I’ve learnt to relax (a little – definitely never going to be the type to totally switch off) and let other people help with the baby, Iv’e also worked out what needs to be found out ahead of a holiday, what to pack and what not to pack and how to make the most of local knowledge and hotel services.
Here’s an insight into what this week has taught me, a sort of Parent’s Guide to Baby’s First Holiday! I’ve never been a big traveller, so I’m sure there are more seasoned approaches, but this is mine!
1. Talk To Your Hotel
I wish I’d asked these questions ahead of arriving, as they not only help with what to pack but also they mean that the hotel has the chance to help you out and prepare for your arrival.
Do they provide a high chair and cot?
If using a transfer service do they do they provide an age-appropriate car seat?
Is there a bath in your room (if not, can they provide a baby bath)?

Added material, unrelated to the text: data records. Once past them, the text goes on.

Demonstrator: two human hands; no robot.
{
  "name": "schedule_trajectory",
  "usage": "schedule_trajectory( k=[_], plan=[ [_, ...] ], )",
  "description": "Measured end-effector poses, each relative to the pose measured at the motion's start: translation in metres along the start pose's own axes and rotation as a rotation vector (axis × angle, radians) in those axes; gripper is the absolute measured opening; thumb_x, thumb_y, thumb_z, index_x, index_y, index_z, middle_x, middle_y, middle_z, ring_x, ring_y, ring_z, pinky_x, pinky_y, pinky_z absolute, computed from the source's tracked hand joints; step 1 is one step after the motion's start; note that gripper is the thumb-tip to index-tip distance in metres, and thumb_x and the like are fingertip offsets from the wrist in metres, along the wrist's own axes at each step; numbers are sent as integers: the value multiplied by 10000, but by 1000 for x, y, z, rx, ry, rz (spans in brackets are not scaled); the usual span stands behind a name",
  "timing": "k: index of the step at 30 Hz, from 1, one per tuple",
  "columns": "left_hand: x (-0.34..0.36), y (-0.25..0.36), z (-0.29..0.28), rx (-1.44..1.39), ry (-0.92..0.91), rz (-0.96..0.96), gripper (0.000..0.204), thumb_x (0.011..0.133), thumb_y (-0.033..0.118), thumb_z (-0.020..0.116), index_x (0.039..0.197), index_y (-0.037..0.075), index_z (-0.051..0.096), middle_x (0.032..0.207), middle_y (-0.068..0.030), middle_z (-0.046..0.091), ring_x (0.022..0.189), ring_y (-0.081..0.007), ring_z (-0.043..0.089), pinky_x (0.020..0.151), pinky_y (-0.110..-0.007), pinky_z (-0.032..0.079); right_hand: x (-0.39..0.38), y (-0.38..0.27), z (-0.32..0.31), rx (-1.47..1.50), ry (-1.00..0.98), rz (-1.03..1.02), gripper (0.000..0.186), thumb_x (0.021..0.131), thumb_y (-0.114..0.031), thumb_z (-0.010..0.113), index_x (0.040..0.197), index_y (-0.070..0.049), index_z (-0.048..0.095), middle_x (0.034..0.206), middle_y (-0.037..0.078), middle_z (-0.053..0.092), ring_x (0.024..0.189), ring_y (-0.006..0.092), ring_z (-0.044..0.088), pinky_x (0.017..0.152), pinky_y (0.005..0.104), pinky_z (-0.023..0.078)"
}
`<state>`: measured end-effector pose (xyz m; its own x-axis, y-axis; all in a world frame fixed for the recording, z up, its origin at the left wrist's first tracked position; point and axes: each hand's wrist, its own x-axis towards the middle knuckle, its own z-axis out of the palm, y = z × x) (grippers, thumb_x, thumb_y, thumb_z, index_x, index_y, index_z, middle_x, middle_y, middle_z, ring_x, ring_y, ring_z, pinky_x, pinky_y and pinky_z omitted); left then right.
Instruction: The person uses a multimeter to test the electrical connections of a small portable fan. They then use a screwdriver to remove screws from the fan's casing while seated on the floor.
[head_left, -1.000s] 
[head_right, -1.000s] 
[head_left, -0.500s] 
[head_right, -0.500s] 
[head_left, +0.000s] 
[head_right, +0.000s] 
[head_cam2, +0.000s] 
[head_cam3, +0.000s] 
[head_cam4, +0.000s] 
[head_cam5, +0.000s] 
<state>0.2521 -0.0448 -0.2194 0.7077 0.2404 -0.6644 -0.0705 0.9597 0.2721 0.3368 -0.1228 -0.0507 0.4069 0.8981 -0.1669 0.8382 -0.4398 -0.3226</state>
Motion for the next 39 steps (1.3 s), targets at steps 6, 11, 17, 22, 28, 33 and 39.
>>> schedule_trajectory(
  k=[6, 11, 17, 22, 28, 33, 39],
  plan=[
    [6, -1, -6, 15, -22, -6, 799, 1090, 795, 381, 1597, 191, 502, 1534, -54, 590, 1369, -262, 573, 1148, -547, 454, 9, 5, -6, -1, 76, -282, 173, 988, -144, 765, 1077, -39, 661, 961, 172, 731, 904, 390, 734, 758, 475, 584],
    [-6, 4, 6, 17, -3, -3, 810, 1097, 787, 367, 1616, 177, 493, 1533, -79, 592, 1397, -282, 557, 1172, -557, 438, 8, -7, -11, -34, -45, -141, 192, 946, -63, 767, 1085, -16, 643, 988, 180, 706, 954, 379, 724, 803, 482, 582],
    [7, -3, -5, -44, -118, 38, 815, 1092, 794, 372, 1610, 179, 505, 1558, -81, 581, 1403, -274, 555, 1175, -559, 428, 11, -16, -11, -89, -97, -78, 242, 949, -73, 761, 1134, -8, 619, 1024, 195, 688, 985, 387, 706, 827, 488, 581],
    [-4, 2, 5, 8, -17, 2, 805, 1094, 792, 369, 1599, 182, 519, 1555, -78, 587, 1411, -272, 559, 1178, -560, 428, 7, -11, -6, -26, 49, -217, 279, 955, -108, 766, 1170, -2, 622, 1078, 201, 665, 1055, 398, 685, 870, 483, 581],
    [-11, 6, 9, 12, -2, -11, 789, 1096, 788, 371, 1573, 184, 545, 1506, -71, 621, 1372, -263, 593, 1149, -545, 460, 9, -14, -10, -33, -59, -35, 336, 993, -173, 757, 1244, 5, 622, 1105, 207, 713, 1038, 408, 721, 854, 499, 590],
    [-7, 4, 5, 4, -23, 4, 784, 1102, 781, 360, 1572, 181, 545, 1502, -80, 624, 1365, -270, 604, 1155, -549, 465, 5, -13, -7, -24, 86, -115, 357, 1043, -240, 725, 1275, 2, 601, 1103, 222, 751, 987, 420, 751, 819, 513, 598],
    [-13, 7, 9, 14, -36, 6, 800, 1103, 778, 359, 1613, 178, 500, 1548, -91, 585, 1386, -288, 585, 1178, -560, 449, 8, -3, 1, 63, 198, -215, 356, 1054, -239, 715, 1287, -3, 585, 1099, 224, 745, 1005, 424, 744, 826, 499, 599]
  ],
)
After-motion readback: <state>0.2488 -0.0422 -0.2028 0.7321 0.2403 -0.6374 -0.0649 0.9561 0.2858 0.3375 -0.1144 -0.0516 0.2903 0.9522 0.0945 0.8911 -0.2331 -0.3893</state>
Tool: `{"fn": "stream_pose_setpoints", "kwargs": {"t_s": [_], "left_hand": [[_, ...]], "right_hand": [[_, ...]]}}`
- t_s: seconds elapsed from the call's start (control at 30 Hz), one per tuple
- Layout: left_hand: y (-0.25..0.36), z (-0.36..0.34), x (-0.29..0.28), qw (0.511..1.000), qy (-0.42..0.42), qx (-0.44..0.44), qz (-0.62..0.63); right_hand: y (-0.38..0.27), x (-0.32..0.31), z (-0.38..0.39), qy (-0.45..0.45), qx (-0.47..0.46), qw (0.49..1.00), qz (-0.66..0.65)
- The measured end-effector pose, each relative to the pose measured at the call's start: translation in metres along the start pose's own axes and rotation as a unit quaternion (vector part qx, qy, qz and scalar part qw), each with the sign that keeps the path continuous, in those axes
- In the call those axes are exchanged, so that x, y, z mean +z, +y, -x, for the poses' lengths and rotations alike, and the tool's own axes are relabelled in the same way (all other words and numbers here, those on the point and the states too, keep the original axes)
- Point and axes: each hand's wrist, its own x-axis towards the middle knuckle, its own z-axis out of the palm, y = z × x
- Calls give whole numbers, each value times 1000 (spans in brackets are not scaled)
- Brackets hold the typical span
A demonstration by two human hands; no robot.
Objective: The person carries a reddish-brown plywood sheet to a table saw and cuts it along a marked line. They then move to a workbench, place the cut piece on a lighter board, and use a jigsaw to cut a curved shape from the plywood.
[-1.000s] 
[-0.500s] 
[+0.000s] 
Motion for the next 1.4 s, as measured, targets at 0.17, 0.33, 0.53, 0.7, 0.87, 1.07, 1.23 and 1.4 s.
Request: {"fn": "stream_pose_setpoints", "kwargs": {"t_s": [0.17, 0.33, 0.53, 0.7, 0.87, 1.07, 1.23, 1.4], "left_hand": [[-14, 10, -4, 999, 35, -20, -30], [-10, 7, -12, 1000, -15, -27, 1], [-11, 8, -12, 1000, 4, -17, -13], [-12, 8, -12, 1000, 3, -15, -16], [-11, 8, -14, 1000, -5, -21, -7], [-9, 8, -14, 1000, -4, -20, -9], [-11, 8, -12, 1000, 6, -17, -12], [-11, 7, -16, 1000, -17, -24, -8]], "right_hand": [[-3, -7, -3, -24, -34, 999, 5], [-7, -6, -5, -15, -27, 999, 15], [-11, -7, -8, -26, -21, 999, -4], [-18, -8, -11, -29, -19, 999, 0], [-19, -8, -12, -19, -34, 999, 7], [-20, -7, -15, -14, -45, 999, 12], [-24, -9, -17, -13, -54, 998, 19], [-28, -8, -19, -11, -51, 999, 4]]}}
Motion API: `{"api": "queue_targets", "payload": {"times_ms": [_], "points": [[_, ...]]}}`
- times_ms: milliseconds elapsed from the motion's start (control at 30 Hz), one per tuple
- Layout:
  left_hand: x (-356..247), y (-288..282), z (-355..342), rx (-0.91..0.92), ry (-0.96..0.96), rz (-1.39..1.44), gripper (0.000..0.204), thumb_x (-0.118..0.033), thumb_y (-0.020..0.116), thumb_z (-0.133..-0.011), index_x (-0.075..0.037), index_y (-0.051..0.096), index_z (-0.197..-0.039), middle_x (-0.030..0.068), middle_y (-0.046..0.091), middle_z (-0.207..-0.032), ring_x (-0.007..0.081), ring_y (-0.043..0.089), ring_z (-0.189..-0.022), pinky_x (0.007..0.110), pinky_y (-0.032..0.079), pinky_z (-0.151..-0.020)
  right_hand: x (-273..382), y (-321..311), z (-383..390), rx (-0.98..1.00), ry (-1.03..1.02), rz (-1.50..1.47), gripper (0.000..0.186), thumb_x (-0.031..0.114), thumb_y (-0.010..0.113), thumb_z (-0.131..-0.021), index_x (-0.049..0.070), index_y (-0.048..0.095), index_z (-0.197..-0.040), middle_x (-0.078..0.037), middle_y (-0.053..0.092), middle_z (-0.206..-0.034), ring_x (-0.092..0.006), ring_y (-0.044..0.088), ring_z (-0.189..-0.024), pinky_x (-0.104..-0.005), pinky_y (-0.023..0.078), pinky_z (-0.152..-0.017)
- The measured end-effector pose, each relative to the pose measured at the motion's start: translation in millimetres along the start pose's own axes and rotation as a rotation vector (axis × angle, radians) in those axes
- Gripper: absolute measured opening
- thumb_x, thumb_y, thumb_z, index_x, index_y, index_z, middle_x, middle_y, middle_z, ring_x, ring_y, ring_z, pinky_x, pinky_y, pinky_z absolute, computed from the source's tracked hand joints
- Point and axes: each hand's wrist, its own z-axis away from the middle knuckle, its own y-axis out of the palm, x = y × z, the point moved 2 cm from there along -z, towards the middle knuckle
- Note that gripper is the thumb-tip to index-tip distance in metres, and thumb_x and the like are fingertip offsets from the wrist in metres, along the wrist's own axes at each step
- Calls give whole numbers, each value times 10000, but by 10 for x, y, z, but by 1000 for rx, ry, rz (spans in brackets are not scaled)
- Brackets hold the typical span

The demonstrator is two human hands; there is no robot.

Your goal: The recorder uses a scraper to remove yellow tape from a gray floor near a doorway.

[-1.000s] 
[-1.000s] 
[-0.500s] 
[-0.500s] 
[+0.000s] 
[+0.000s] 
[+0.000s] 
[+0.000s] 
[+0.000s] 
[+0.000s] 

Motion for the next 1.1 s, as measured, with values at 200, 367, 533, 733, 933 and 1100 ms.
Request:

Can you have a kettle in the room (for making bottles/heating food)?
Do they have a steriliser?
Do they have baby toys?
Is there a pharmacy/supermarket in walking distance?
By asking these questions you will be able to eliminate some of the larger necessary items and also know ahead of arriving exactly what is provided in your room and what is available nearby. Had I of asked these questions it would have removed so many of my stresses pre-leaving and on arrival at the hotel when I discovered that there were only showers and small hand basins in every room, but that on asking (very late in the holiday) they were happy to provide a plastic baby bath!
2. What To Pack
I won’t teach you to suck eggs, but this is my guide for a week in the sun with a 6 month old baby
10 daytime outfits (cool, easy to move in and easy access for nappy changes.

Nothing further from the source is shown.